[Opening DATA RECORDS section]

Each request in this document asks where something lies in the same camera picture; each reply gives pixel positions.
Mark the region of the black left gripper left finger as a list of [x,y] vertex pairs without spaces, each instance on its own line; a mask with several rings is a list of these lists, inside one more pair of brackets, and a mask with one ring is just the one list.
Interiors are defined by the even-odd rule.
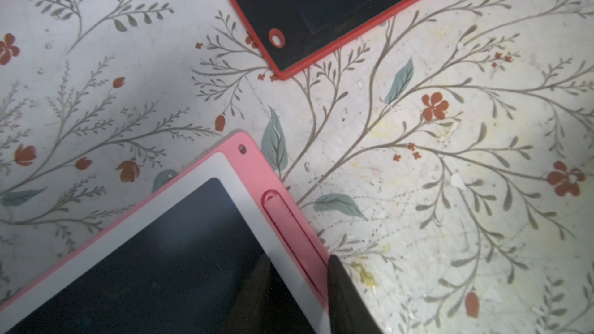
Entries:
[[272,263],[261,256],[244,280],[220,333],[272,333],[271,284]]

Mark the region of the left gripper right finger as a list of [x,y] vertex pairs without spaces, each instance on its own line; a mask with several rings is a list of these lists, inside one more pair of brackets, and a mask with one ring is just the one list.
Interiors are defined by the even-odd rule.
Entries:
[[329,257],[327,285],[332,334],[382,334],[336,255]]

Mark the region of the pink stylus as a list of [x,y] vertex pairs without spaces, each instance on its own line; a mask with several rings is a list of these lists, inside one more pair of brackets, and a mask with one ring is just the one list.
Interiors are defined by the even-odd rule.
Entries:
[[321,305],[328,306],[329,253],[300,208],[291,196],[277,190],[264,192],[261,207]]

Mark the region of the pink white writing tablet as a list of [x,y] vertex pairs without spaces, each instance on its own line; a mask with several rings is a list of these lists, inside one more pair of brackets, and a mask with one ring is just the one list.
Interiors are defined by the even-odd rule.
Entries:
[[231,133],[10,299],[1,331],[215,333],[267,256],[275,332],[328,333],[328,306],[261,207],[267,190],[290,196],[252,137]]

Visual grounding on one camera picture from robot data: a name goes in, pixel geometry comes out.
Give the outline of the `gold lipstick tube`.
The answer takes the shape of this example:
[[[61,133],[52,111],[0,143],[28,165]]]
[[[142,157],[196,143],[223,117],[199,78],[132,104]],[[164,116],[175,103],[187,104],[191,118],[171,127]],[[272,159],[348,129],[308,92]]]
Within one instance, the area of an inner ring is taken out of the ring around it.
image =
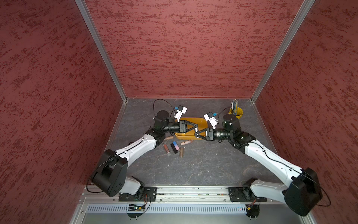
[[[184,148],[181,147],[180,148],[180,158],[183,158],[183,156],[184,156]]]

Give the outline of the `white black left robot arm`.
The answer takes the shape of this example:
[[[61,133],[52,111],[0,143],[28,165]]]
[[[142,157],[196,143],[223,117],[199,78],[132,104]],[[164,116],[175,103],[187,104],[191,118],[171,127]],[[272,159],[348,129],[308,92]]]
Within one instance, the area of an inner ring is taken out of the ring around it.
[[[122,149],[107,149],[103,152],[89,178],[101,193],[109,197],[123,193],[141,198],[144,184],[134,177],[127,176],[128,167],[145,153],[158,147],[167,133],[187,133],[198,127],[198,124],[187,120],[174,120],[169,117],[169,112],[164,110],[159,111],[153,120],[154,125],[139,140]]]

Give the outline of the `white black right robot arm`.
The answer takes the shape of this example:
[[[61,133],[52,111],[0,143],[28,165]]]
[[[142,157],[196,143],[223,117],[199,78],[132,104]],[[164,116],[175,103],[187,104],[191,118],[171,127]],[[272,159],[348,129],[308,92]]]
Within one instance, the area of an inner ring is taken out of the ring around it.
[[[246,185],[250,196],[284,203],[302,217],[308,215],[323,198],[319,178],[314,170],[302,169],[269,150],[253,135],[242,131],[235,115],[226,114],[222,128],[216,127],[218,120],[213,113],[205,114],[204,119],[211,124],[211,128],[197,131],[196,137],[206,141],[228,141],[232,147],[262,164],[281,180],[281,183],[270,183],[251,179]]]

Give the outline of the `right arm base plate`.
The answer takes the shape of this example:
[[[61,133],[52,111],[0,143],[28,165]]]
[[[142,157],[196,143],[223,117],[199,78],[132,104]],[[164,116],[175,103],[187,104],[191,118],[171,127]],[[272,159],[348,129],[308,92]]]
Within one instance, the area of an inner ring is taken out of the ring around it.
[[[228,195],[231,202],[267,202],[267,198],[257,197],[254,195],[250,188],[245,187],[229,187]]]

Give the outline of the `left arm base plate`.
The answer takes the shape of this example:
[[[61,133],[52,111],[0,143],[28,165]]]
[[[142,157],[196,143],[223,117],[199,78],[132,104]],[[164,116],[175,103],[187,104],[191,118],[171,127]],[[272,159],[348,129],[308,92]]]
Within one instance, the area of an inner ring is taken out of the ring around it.
[[[120,193],[118,200],[120,202],[155,202],[157,197],[157,187],[144,186],[134,194]]]

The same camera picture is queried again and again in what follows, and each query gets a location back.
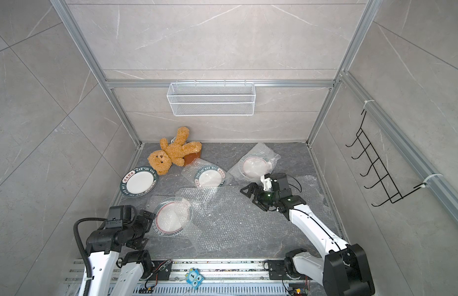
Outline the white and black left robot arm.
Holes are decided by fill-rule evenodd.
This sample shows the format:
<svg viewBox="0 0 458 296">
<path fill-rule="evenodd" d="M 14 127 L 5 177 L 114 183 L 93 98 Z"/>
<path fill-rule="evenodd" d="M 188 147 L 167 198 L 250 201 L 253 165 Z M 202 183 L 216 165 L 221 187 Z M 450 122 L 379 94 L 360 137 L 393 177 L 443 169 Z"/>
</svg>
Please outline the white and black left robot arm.
<svg viewBox="0 0 458 296">
<path fill-rule="evenodd" d="M 106 218 L 82 218 L 73 226 L 74 238 L 84 263 L 80 296 L 131 296 L 140 280 L 155 273 L 145 249 L 156 215 L 132 205 L 109 208 Z M 100 222 L 83 243 L 79 225 Z"/>
</svg>

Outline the large bubble wrap sheet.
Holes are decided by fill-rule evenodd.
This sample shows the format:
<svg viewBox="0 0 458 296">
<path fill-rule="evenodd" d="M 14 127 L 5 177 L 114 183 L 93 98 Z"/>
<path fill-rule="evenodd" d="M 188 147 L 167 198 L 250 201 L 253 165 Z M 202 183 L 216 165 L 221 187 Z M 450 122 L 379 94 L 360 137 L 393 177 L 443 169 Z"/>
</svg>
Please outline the large bubble wrap sheet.
<svg viewBox="0 0 458 296">
<path fill-rule="evenodd" d="M 180 222 L 184 238 L 199 252 L 227 250 L 247 257 L 314 246 L 282 214 L 254 205 L 239 186 L 187 187 L 176 197 L 190 207 L 191 217 Z"/>
</svg>

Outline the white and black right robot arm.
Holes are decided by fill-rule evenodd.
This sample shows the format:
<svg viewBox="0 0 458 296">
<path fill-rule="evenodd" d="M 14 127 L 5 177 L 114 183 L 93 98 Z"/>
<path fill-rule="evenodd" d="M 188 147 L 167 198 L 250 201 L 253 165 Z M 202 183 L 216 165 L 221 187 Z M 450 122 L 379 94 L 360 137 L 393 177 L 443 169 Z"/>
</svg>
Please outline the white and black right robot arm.
<svg viewBox="0 0 458 296">
<path fill-rule="evenodd" d="M 313 257 L 305 249 L 288 252 L 286 275 L 308 277 L 323 286 L 329 296 L 375 294 L 367 254 L 358 244 L 349 244 L 327 227 L 301 196 L 292 193 L 285 173 L 265 174 L 261 183 L 250 183 L 240 192 L 261 210 L 274 210 L 298 227 L 319 252 Z"/>
</svg>

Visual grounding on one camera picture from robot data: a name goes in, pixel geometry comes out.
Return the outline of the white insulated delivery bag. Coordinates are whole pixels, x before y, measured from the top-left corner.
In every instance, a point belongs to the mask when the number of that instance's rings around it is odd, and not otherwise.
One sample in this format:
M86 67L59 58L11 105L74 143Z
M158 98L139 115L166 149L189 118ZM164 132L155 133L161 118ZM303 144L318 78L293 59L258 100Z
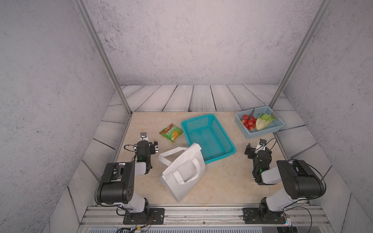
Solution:
M177 202L181 202L206 172L202 148L197 143L161 153L158 160L167 166L159 181Z

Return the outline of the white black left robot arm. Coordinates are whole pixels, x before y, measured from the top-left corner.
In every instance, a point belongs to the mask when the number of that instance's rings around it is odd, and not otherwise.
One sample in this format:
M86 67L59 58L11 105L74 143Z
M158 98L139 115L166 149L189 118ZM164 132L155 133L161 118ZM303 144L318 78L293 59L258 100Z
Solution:
M100 178L95 202L99 206L113 206L125 211L124 223L150 224L149 202L135 193L135 177L152 169L151 156L158 153L158 142L146 140L134 145L135 156L130 162L108 163Z

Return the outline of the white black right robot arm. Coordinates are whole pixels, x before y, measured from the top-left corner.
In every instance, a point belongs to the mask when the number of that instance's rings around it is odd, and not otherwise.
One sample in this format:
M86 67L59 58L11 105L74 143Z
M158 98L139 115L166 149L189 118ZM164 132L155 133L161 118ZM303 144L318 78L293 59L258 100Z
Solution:
M253 161L252 175L258 185L283 185L275 194L264 197L257 208L242 209L246 224L287 224L286 208L298 201L318 199L326 192L322 175L303 160L278 160L276 167L270 168L272 151L264 139L256 148L248 144L244 154Z

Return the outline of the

[Closing DATA RECORDS section]

▶ ACTION ITEM:
From the entries above, pull out each line that includes "these".

▶ SOLUTION TO THIS EXERCISE:
Mark the region of the black left gripper left finger as a list of [x,y] vertex pairs without spaces, each instance on its own line; a mask with several rings is a list of these lists, inside one more pair of brackets, and a mask with one ring is just the one list.
Mark the region of the left gripper right finger as a list of [x,y] vertex pairs without spaces, each instance on its own line; a mask with several rings is a list of these lists, inside one more pair of brackets, and a mask with one ring is just the one list.
Mark the region of the pink stylus as a list of [x,y] vertex pairs without spaces, each instance on its own line; a mask with several rings is a list of these lists, inside one more pair of brackets, and a mask with one ring is just the one list.
Mark the region of the pink white writing tablet as a list of [x,y] vertex pairs without spaces, each instance on its own line; a mask with several rings is a list of these lists, inside one more pair of brackets, and a mask with one ring is just the one list.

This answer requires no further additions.